Work request>
Using the material that follows, output exactly the lines from the one containing "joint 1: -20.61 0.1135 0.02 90" through the one containing "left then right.", with both ends kept.

Stored data>
● ● ●

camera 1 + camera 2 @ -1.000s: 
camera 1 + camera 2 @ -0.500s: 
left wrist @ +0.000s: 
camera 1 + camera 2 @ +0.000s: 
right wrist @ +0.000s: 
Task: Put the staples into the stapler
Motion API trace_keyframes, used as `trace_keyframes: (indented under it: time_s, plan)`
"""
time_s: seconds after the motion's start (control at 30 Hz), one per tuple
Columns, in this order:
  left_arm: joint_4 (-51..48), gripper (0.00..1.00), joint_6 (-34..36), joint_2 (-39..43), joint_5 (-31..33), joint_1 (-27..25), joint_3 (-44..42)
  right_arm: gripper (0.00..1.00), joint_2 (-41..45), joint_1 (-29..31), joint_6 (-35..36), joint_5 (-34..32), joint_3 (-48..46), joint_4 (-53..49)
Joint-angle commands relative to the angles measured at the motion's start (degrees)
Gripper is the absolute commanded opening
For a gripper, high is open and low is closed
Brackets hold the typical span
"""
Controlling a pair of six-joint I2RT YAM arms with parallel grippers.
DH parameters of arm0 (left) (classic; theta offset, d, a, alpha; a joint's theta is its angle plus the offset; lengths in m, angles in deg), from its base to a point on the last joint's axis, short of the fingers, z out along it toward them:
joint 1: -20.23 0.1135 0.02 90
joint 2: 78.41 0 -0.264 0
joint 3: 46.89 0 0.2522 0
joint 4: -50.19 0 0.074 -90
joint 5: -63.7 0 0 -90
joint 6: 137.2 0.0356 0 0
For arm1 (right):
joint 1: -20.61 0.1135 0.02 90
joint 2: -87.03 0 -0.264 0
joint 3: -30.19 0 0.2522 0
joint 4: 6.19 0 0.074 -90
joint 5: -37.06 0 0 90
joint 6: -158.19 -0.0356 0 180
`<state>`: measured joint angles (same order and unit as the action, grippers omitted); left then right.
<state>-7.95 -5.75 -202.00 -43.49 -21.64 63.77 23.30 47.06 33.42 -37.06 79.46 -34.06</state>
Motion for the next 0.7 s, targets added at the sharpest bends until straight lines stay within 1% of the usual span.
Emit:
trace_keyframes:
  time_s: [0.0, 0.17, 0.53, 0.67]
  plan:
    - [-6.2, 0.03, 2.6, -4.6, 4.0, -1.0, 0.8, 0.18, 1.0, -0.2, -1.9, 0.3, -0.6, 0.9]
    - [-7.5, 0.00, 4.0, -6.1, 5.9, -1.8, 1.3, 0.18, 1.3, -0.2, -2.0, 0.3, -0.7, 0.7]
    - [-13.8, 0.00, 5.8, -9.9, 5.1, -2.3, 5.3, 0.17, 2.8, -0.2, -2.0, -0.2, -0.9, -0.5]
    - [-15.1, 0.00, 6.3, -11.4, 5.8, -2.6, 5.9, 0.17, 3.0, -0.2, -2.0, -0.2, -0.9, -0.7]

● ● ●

Response below>
joint 1: -20.61 0.1135 0.02 90
joint 2: -87.03 0 -0.264 0
joint 3: -30.19 0 0.2522 0
joint 4: 6.19 0 0.074 -90
joint 5: -37.06 0 0 90
joint 6: -158.19 -0.0356 0 180
`<state>`: measured joint angles (same order and unit as the action, grippers omitted); left then right.

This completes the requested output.